→ **Task details**
One part of the entries below is wanted: the lines from the one containing "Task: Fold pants" through the one containing "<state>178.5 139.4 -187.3". Write those out exactly and nothing else.

[Records drawn from a dataset]
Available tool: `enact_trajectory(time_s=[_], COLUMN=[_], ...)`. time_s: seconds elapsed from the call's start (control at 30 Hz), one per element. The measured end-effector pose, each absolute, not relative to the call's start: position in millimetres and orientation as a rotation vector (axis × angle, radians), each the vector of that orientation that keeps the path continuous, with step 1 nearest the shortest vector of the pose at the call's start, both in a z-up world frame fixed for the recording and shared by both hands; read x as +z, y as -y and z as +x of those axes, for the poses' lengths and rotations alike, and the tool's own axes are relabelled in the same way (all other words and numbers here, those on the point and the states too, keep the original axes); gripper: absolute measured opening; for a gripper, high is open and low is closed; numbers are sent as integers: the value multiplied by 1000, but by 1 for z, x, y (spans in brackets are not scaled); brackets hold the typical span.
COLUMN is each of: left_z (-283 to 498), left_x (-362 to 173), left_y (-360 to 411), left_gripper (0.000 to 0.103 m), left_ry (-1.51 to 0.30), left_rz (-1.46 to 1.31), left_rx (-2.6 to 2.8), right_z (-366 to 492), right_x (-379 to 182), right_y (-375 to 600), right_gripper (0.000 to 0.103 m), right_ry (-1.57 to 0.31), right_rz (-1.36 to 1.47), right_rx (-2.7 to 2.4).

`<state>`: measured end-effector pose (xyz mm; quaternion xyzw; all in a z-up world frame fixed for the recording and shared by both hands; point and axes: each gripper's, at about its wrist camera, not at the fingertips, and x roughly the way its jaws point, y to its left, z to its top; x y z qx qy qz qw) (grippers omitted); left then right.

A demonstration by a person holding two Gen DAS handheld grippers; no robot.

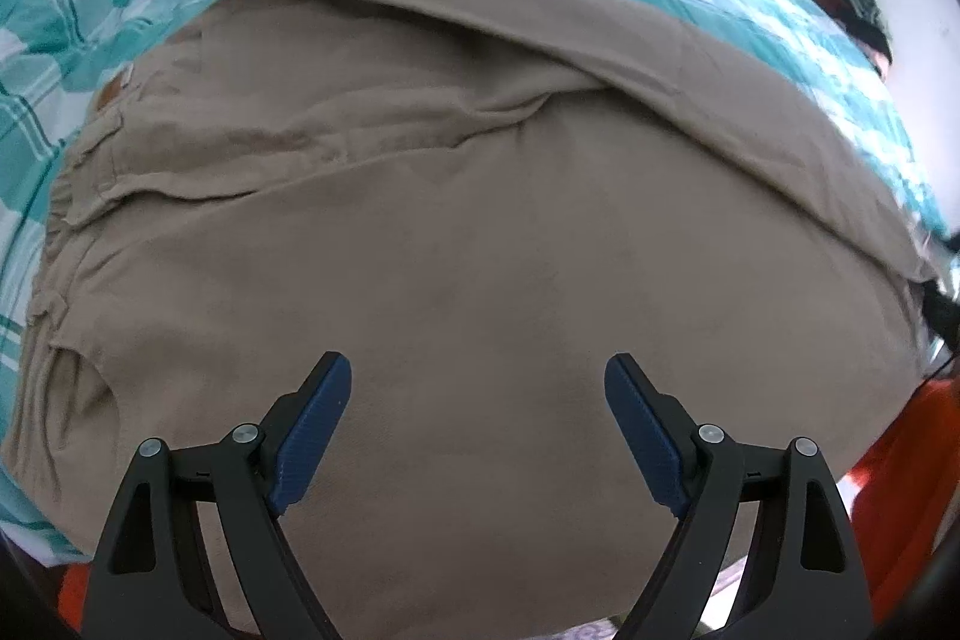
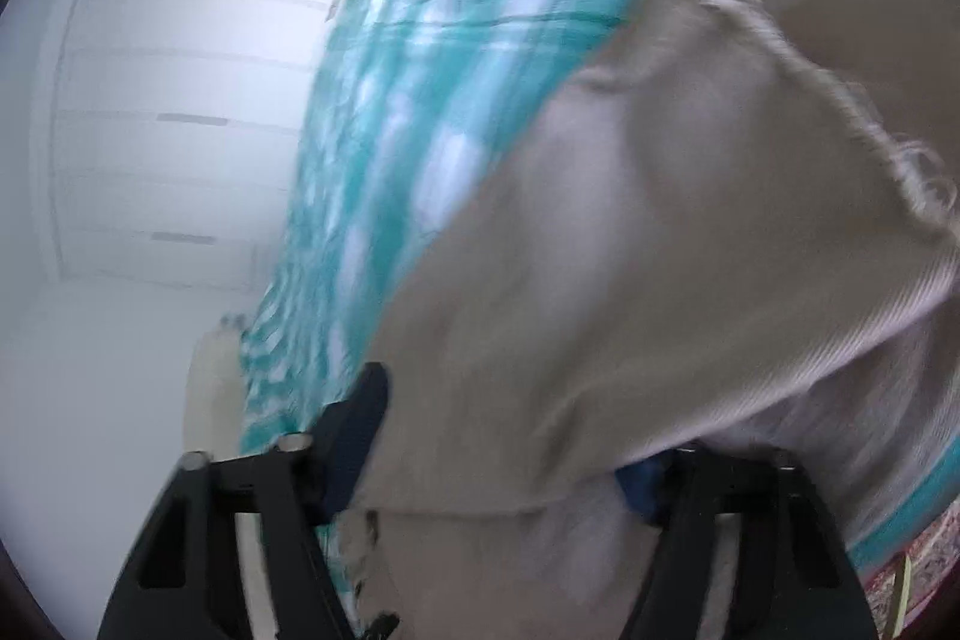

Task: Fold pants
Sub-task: 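Grasp the frayed hem with the right gripper and lift it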

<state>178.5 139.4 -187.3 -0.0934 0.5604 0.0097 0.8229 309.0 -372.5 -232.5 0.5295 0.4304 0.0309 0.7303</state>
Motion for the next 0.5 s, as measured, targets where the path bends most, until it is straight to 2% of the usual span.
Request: enact_trajectory(time_s=[0.03, 0.07, 0.1, 0.17, 0.33, 0.5], left_z=[182, 187, 194, 217, 274, 307], left_x=[-183, -178, -172, -162, -161, -170], left_y=[-143, -150, -160, -187, -244, -261], left_gripper=[88, 88, 88, 92, 92, 92], left_ry=[-1181, -1166, -1151, -1119, -1034, -1051], left_rz=[-229, -269, -324, -485, -839, -925], left_rx=[14, 11, 12, 24, 21, 28], right_z=[309, 309, 309, 312, 309, 274], right_x=[-235, -233, -227, -197, -86, -16], right_y=[375, 378, 379, 377, 356, 347], right_gripper=[22, 12, 7, 4, 4, 4], right_ry=[-948, -942, -930, -884, -727, -635], right_rz=[1140, 1098, 1063, 959, 740, 638], right_rx=[36, 23, 33, 109, 400, 622])
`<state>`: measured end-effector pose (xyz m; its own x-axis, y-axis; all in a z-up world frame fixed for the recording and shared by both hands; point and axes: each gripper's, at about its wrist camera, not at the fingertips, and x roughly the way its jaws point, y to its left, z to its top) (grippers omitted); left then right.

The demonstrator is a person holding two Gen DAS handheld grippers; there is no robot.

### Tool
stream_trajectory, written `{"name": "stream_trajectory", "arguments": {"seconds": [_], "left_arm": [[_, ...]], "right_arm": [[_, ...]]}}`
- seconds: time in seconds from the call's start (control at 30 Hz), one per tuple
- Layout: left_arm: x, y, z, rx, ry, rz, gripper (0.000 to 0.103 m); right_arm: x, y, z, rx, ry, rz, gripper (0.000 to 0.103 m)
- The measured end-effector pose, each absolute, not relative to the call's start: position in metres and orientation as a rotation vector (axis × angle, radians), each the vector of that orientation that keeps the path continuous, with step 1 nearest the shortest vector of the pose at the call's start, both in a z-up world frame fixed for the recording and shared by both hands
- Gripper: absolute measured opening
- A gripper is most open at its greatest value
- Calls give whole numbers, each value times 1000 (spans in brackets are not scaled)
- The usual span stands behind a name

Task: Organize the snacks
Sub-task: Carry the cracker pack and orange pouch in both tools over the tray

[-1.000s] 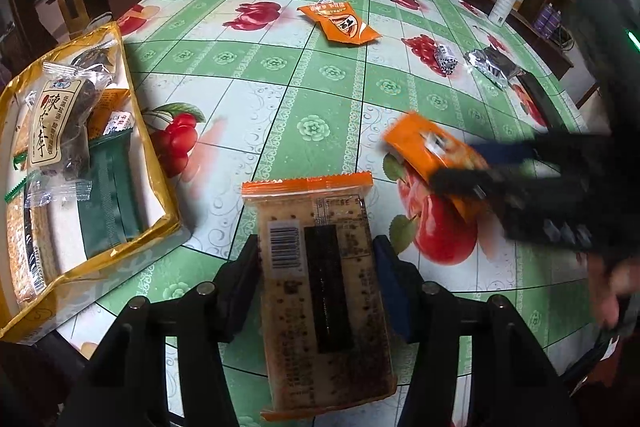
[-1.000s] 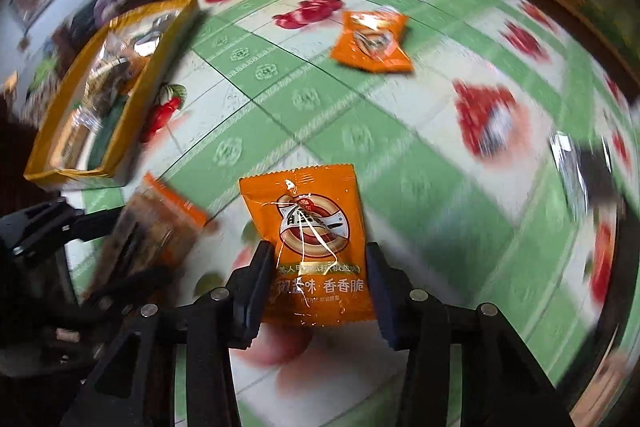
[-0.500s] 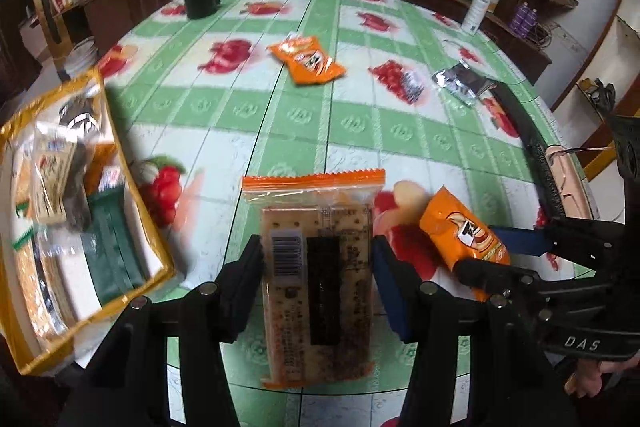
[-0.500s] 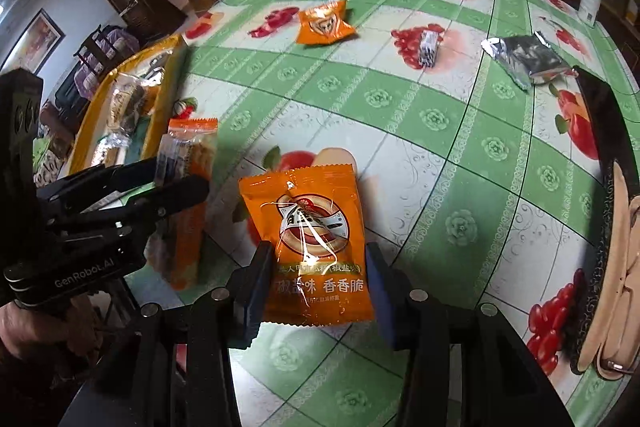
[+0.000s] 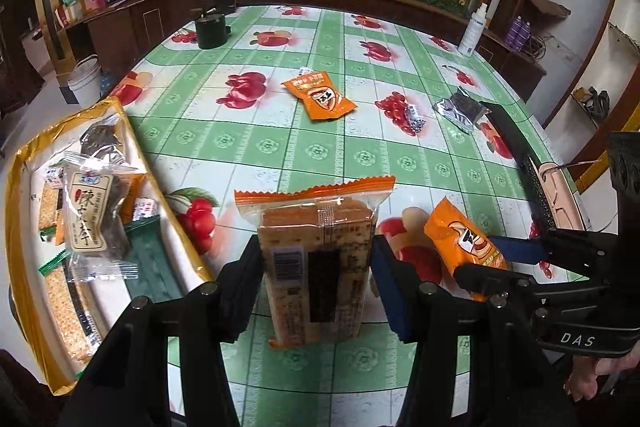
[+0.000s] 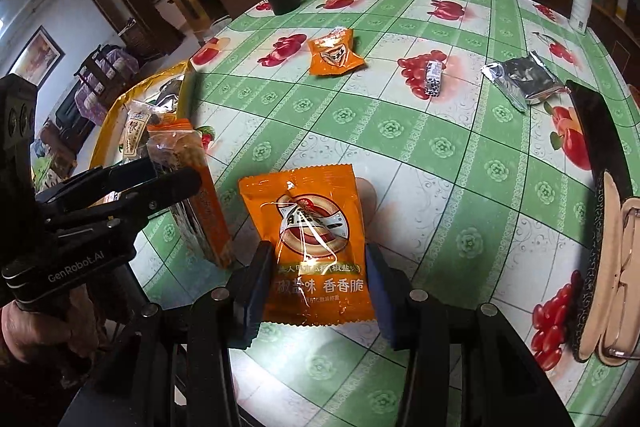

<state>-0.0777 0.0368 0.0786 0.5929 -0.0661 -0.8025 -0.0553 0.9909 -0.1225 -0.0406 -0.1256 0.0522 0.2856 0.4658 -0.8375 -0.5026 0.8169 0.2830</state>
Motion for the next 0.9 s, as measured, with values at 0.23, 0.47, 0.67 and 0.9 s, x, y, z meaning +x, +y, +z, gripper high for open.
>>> {"name": "stream_trajectory", "arguments": {"seconds": [0.23, 0.47, 0.67, 0.9], "left_arm": [[-86, 51, 83, -128, 918, 31, 52], [-95, 71, 86, -150, 903, 70, 52], [-104, 84, 90, -179, 883, 93, 52], [-116, 92, 98, -204, 847, 123, 52]], "right_arm": [[-44, -114, 53, -31, 1102, 662, 49], [-48, -98, 54, -49, 1103, 691, 49], [-52, -82, 56, -79, 1097, 723, 49], [-55, -70, 60, -106, 1085, 755, 49]]}}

→ **Response for this exercise**
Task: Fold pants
Sub-task: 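Grasp the frayed hem with the right gripper and lift it
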
<state>178.5 139.4 -187.3 -0.0934 0.5604 0.0097 0.8229 309.0 -372.5 -232.5 0.5295 0.4304 0.0309 0.7303</state>

The answer contains nothing more.